**Raw data**.
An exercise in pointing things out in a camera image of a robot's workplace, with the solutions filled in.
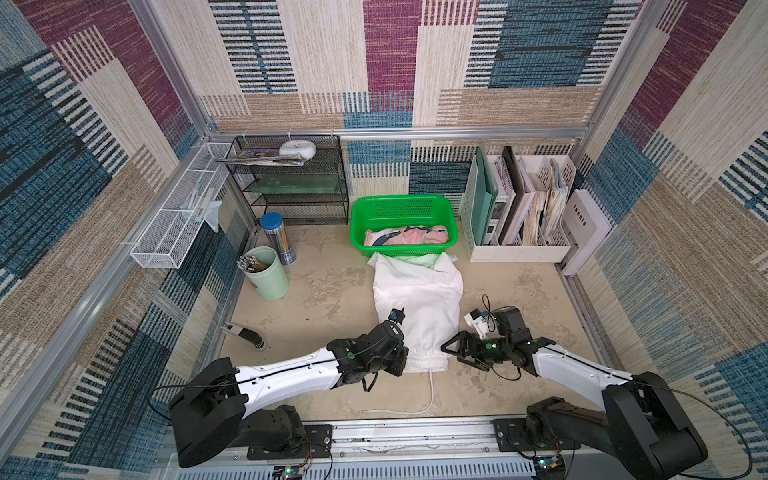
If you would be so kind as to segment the white shirt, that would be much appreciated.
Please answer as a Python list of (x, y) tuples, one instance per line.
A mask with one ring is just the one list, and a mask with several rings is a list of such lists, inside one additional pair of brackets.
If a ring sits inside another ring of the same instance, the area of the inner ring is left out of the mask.
[(464, 293), (461, 272), (446, 253), (411, 257), (374, 254), (373, 298), (380, 320), (393, 309), (404, 313), (401, 328), (409, 349), (406, 373), (441, 373), (449, 368), (449, 355), (441, 346), (460, 326)]

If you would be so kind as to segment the pink shark print shorts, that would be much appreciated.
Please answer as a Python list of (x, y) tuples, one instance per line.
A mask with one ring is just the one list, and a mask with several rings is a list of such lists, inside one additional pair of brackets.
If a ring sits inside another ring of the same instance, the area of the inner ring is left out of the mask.
[(366, 247), (397, 245), (442, 245), (449, 241), (445, 226), (406, 226), (387, 228), (380, 231), (367, 230), (363, 245)]

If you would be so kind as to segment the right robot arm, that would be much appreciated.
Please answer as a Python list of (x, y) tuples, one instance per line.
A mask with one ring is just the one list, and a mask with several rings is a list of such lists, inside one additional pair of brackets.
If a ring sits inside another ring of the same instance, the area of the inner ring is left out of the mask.
[(616, 458), (636, 479), (669, 479), (708, 457), (706, 444), (657, 374), (613, 370), (535, 338), (515, 307), (494, 312), (496, 336), (460, 331), (443, 352), (482, 371), (510, 362), (595, 404), (590, 410), (560, 397), (530, 405), (515, 435), (534, 449), (585, 445)]

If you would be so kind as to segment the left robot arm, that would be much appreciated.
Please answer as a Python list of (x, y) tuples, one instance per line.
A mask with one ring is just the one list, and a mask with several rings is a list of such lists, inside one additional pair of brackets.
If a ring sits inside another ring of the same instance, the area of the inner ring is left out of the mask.
[(408, 355), (402, 322), (402, 311), (393, 310), (367, 334), (271, 365), (213, 361), (168, 405), (179, 466), (195, 467), (231, 447), (297, 452), (307, 435), (287, 399), (357, 383), (370, 391), (374, 384), (366, 376), (401, 375)]

**Work to be completed**.
Copy every record above exactly, leaving out any pictures.

**Exercise result**.
An exercise in pointing things out in a camera image of a robot's workplace, with the solutions filled in.
If you would be so kind as to segment the white shirt, that would be much appreciated.
Please answer as a Python list of (x, y) tuples, one instance per line.
A mask with one ring is just the one list, and a mask with several rings is a list of such lists, inside one additional pair of brackets.
If a ring sits inside another ring of the same instance, the area of the inner ring is left out of the mask.
[(464, 293), (461, 272), (446, 253), (411, 257), (374, 254), (373, 298), (380, 320), (393, 309), (404, 313), (401, 328), (409, 349), (406, 373), (441, 373), (449, 368), (449, 355), (441, 346), (460, 326)]

If you would be so kind as to segment the pink shark print shorts, that would be much appreciated.
Please answer as a Python list of (x, y) tuples, one instance per line.
A mask with one ring is just the one list, and a mask with several rings is a list of such lists, inside one additional pair of brackets.
If a ring sits inside another ring of the same instance, the area of the inner ring is left out of the mask.
[(366, 247), (397, 245), (442, 245), (449, 241), (445, 226), (406, 226), (387, 228), (380, 231), (367, 230), (363, 245)]

If you would be so kind as to segment the right robot arm, that would be much appreciated.
Please answer as a Python list of (x, y) tuples, one instance per line.
A mask with one ring is just the one list, and a mask with several rings is a list of such lists, inside one additional pair of brackets.
If a ring sits inside another ring of the same instance, the area of the inner ring is left out of the mask.
[(616, 458), (636, 479), (669, 479), (708, 457), (706, 444), (657, 374), (613, 370), (535, 338), (515, 307), (494, 312), (496, 336), (460, 331), (443, 352), (482, 371), (510, 362), (595, 404), (590, 410), (560, 397), (530, 405), (515, 435), (534, 449), (585, 445)]

If you would be so kind as to segment the left robot arm, that would be much appreciated.
Please answer as a Python list of (x, y) tuples, one instance per line.
A mask with one ring is just the one list, and a mask with several rings is a list of such lists, inside one additional pair of brackets.
If a ring sits inside another ring of the same instance, the area of the inner ring is left out of the mask.
[(408, 355), (402, 322), (402, 311), (393, 310), (367, 334), (271, 365), (213, 361), (168, 405), (179, 466), (195, 467), (231, 447), (297, 452), (307, 435), (287, 399), (357, 383), (370, 391), (374, 384), (366, 376), (401, 375)]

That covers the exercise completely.